L’épigénétique : une nouvelle façon de classer les leucémies T
Publication : Simonin M, Touzart A. Epigenetics-based stratification in pediatric T-ALL. Blood, 2025.
Cet article met en lumière l’intérêt de l’épigénétique, c’est-à-dire l’étude des modifications qui influencent l’expression des gènes sans modifier leur séquence. Les auteurs montrent que ces informations peuvent permettre de mieux classer les leucémies T et d’identifier des groupes de patients présentant des risques différents. Cette approche pourrait jouer un rôle important dans la médecine personnalisée de demain.

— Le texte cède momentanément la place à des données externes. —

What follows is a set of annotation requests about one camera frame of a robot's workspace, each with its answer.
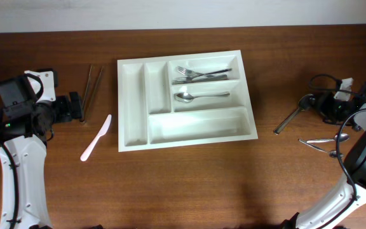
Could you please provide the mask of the white plastic knife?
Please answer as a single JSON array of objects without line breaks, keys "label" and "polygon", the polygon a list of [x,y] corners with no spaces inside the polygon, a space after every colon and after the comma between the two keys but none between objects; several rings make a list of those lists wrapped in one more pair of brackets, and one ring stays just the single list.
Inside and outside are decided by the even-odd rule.
[{"label": "white plastic knife", "polygon": [[97,133],[97,135],[93,138],[93,140],[91,141],[91,143],[88,145],[88,147],[83,151],[82,155],[80,156],[80,160],[82,162],[87,161],[87,159],[90,157],[92,151],[94,150],[95,146],[98,143],[98,140],[106,135],[107,131],[109,130],[109,127],[111,125],[111,121],[112,121],[112,115],[109,114],[107,115],[107,118],[105,119],[105,122],[103,123],[101,129],[99,130],[99,132]]}]

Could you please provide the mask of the large silver spoon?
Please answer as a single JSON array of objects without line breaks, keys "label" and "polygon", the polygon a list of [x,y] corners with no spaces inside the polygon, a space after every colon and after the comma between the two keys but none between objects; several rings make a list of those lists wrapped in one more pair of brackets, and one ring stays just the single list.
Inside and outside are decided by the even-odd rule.
[{"label": "large silver spoon", "polygon": [[275,135],[279,135],[284,128],[302,111],[307,111],[314,104],[315,98],[313,94],[307,94],[303,96],[297,103],[296,110],[291,113],[286,119],[284,119],[274,130]]},{"label": "large silver spoon", "polygon": [[197,98],[202,98],[202,97],[228,97],[231,94],[229,92],[223,92],[223,93],[219,93],[219,94],[208,94],[208,95],[191,95],[187,92],[179,92],[173,95],[173,98],[178,101],[178,102],[183,102],[183,103],[191,103],[193,100],[197,99]]}]

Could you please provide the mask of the metal kitchen tongs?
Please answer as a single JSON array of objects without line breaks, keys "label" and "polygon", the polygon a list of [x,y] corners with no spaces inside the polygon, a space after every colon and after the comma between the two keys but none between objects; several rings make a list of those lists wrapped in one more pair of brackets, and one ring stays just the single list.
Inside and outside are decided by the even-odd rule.
[{"label": "metal kitchen tongs", "polygon": [[90,70],[88,73],[88,81],[85,88],[85,95],[83,98],[83,114],[84,117],[80,119],[80,124],[84,125],[87,121],[88,113],[90,110],[91,105],[93,104],[95,95],[97,94],[98,87],[100,85],[102,79],[102,73],[104,71],[104,66],[100,67],[100,71],[98,72],[98,76],[94,81],[94,84],[91,86],[90,83],[92,81],[91,73],[92,73],[93,66],[90,66]]}]

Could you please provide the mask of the silver fork dark handle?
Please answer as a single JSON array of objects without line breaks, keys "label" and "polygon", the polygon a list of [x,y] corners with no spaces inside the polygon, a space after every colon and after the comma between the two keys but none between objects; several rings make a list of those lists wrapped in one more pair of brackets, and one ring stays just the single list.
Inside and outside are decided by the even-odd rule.
[{"label": "silver fork dark handle", "polygon": [[181,73],[181,74],[183,74],[186,77],[194,78],[195,76],[203,76],[203,75],[209,75],[209,74],[217,74],[217,73],[229,72],[229,71],[232,70],[232,68],[218,70],[218,71],[213,71],[213,72],[210,72],[210,73],[199,73],[199,72],[192,71],[190,69],[186,69],[186,68],[180,67],[180,66],[177,66],[176,70],[177,70],[178,73]]}]

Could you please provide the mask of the small silver teaspoon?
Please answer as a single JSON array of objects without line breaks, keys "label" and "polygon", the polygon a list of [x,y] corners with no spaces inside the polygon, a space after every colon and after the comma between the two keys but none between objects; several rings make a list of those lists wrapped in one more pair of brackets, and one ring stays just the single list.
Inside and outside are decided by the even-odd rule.
[{"label": "small silver teaspoon", "polygon": [[333,138],[319,138],[319,139],[310,139],[307,140],[307,143],[313,144],[313,143],[325,143],[325,142],[332,142],[339,140],[340,142],[347,141],[349,139],[349,135],[342,133],[341,135],[335,135]]},{"label": "small silver teaspoon", "polygon": [[326,151],[326,150],[321,149],[320,147],[315,146],[313,144],[310,144],[310,143],[308,143],[308,142],[306,142],[306,141],[304,141],[302,139],[298,139],[298,141],[301,142],[301,143],[303,143],[304,145],[309,146],[310,148],[313,148],[313,149],[315,149],[317,151],[324,152],[324,153],[328,154],[329,157],[337,158],[337,151],[336,150]]}]

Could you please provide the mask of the white cutlery tray organizer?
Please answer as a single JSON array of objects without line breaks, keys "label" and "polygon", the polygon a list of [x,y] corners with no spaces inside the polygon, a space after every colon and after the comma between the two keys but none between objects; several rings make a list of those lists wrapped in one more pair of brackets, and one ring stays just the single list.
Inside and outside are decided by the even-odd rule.
[{"label": "white cutlery tray organizer", "polygon": [[[257,139],[247,77],[239,50],[119,60],[118,150],[120,152]],[[177,66],[199,73],[232,68],[227,80],[173,85],[190,78]],[[191,103],[173,95],[202,97]]]}]

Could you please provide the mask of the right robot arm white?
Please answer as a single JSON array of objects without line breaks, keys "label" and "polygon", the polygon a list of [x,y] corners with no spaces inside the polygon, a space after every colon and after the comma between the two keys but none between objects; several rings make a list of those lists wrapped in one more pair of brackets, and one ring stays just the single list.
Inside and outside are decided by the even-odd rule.
[{"label": "right robot arm white", "polygon": [[303,108],[313,108],[322,115],[323,122],[337,125],[338,134],[347,126],[363,134],[346,154],[335,140],[330,156],[341,166],[340,180],[316,205],[284,220],[280,228],[338,228],[343,219],[366,204],[366,82],[354,93],[336,80],[335,88],[321,88],[317,95],[308,94],[301,102]]}]

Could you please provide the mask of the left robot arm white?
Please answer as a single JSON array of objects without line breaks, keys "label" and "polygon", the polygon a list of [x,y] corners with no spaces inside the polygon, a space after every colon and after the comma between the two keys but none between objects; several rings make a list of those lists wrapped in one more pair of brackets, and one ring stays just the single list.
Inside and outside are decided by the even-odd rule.
[{"label": "left robot arm white", "polygon": [[25,71],[0,81],[0,228],[52,228],[46,204],[44,162],[53,125],[84,117],[77,92],[57,96],[52,69]]}]

Lien vers la publication : Epigenetics-based stratification in pediatric T-ALL.
Les anomalies chromosomiques apportent de nouveaux marqueurs pronostiques
Publication : Balducci E et al. Genomic imbalance analysis provides new insight into prognostic factors in adult and pediatric T-ALL. Blood, 2024.
Grâce à l’analyse détaillée du génome des cellules leucémiques, les chercheurs ont identifié plusieurs anomalies chromosomiques associées à l’évolution de la maladie. Ces découvertes améliorent la compréhension des mécanismes biologiques impliqués dans les leucémies T et pourraient permettre d’affiner les stratégies thérapeutiques selon le profil de chaque patient.
Lien vers la publication : Genomic imbalance analysis provides new insight into prognostic factors in adult and pediatric T-ALL.
Le rôle des anomalies du gène TP53 dans les leucémies T
Publication : Simonin M et al. Prognostic value and oncogenic landscape of TP53 alterations in adult and pediatric T-ALL. Blood, 2023.
Le gène TP53 est souvent surnommé le « gardien du génome » en raison de son rôle essentiel dans la protection des cellules contre les anomalies génétiques. Cette étude montre que les altérations de ce gène sont associées à des formes plus agressives de leucémie T. Ces résultats contribuent à une meilleure identification des patients nécessitant une prise en charge particulièrement intensive.
Lien vers la publication : Prognostic value and oncogenic landscape of TP53 alterations in adult and pediatric T-ALL.